Wednesday, 22 July 2015

continuous signals - Linear Constant Coefficient Differential Equations: Zero-Input and Zero-State responses


The solution to a linear constant coefficient differential equation of the form $$\sum_{k = 0}^{N} a_k y^{(k)} (t) = \sum_{k = 0}^{M} b_k x^{(k)} (t)$$ can be written as $y(t) = y_{ZI} (t) + y_{ZS} (t)$ (sum of the zero-input response and the zero-state response) or $y(t) = y_h (t) + y_p (t)$ (the sum of the homogeneous solution and the particular solution). The zero-input response is found by solving the homogeneous equation with initial conditions applied to the solution to the homogeneous equation alone, whereas the zero-state response is found by solving the differential equation with zero initial conditions applied to the solution to the full equation (the sum of the homogeneous solution and the particular solution). However, if we split the solution up to a homogeneous solution and a particular solution (the second decomposition above) we apply initial conditions to the sum of the homogeneous and particular solutions, but not to the homogeneous solution alone first, before adding to it the particular solution. What is the reason for that?

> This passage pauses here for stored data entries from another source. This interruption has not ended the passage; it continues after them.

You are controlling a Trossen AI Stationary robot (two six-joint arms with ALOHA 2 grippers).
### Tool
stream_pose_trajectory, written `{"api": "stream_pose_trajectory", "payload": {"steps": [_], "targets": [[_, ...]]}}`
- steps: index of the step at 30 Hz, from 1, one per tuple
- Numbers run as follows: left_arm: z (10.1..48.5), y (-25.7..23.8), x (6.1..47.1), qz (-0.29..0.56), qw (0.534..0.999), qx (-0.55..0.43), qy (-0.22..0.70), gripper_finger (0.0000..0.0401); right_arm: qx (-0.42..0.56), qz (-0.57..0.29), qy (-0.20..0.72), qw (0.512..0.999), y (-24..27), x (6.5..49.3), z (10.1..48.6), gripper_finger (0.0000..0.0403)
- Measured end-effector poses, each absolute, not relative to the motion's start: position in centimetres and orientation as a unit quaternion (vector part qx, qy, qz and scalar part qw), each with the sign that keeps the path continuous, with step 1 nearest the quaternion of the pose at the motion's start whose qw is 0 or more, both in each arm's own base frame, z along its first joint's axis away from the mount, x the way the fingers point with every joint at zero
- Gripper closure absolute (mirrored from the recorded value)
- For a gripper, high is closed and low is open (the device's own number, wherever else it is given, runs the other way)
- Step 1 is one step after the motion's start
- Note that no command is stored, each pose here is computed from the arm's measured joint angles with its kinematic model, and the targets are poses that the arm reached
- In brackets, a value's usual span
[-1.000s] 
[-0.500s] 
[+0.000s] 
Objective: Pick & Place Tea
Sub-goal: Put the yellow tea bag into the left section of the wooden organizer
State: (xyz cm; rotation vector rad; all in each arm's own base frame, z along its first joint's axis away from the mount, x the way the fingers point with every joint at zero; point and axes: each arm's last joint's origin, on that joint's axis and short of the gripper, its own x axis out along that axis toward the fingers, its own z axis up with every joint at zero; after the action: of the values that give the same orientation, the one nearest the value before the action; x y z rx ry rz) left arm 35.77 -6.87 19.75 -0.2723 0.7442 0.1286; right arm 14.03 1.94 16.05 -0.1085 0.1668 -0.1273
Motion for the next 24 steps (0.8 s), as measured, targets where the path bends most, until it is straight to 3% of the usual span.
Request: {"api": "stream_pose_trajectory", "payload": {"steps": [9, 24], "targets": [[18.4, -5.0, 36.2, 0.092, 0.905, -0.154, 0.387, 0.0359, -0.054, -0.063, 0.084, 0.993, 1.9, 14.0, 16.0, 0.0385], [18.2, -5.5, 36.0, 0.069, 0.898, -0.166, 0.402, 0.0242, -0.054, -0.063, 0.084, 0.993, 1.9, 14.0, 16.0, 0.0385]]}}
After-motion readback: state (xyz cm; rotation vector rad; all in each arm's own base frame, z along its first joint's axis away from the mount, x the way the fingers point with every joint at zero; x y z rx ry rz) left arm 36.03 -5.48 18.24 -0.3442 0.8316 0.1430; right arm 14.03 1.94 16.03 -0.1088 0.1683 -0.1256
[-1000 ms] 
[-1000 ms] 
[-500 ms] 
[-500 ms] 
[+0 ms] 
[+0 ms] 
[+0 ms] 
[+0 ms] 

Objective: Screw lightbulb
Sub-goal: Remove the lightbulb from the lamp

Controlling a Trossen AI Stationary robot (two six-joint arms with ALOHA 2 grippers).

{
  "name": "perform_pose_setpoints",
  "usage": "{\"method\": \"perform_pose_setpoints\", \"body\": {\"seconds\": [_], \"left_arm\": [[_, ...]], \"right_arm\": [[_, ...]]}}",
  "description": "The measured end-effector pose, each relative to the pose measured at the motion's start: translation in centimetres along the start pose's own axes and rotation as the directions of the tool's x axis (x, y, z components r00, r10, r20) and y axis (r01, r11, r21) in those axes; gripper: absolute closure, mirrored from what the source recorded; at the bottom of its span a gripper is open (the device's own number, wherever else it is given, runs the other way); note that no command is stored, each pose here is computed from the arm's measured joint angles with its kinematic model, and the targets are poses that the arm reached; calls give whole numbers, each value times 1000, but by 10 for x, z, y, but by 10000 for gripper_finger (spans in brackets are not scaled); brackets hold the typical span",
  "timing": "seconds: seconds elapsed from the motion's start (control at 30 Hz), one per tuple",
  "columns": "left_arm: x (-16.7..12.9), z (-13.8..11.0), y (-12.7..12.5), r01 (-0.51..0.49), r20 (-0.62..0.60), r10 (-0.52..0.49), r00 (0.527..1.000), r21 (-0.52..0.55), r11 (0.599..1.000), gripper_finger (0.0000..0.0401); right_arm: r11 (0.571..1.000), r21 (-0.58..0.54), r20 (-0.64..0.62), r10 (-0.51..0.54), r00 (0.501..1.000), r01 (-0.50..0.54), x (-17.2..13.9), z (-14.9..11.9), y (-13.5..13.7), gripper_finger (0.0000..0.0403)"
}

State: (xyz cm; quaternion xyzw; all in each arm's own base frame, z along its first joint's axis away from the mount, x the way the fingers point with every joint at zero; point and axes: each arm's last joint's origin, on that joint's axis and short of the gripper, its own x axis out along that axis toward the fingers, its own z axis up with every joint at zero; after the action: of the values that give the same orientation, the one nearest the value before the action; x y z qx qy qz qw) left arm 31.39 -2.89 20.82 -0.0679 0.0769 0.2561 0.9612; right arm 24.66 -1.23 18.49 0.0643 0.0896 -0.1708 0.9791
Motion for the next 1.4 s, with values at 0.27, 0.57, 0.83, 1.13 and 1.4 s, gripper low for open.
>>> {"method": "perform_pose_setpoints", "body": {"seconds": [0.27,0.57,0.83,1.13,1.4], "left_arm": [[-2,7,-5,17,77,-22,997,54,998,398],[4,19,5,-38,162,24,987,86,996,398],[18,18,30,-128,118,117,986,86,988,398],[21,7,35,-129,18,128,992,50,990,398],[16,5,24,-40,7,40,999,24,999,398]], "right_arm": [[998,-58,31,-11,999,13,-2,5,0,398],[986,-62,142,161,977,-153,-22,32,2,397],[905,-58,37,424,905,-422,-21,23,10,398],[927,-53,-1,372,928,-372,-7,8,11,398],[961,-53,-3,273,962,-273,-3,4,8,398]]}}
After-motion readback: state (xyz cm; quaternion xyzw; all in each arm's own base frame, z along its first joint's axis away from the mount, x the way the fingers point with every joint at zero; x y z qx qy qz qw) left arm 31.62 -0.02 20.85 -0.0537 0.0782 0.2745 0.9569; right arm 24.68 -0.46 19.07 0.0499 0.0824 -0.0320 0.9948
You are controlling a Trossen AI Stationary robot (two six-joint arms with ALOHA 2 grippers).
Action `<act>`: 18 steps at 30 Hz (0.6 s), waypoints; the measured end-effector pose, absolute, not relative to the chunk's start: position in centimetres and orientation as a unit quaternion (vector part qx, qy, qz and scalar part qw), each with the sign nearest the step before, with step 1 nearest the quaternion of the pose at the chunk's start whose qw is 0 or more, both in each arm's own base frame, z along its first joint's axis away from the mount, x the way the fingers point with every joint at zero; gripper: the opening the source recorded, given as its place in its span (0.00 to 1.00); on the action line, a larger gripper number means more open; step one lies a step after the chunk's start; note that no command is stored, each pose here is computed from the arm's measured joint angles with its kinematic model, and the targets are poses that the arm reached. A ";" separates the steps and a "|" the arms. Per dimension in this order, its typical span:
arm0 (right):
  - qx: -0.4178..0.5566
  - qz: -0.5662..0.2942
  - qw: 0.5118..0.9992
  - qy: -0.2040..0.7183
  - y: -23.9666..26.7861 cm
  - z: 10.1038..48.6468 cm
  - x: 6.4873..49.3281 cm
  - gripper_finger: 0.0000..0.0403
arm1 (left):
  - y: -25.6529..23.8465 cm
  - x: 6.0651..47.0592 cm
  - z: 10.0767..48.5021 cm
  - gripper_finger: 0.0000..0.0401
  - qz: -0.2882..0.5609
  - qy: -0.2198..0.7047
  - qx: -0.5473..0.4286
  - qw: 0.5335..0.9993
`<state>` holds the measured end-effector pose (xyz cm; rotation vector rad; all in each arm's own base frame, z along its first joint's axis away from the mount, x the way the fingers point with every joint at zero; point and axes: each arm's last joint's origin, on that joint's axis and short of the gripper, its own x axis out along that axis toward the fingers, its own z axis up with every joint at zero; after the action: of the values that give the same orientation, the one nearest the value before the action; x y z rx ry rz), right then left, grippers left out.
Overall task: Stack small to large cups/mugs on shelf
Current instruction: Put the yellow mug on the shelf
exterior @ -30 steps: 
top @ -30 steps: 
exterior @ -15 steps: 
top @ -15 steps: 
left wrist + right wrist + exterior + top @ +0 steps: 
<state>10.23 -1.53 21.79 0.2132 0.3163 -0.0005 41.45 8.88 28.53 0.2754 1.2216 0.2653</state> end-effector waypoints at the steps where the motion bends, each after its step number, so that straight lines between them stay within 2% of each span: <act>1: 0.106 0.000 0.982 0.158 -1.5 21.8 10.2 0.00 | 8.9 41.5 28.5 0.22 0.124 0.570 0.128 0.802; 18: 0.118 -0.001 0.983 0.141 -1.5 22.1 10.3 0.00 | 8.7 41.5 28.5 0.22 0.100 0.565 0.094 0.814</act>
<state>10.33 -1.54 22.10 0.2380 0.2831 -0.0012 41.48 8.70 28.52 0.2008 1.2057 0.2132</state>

I also wanted to know how this relates to AC steady state analysis in circuit theory. When we do steady state analysis, are we obtaining $y_p (t)$ or $y_{ZS} (t)$? Can you explain why? Is the steady-state response the particular solution or the zero-state response? Is it not one or the other in general?


I would be very grateful if you could explain this in terms of the time-domain description of systems, without resorting to s-plane concepts, poles, etc.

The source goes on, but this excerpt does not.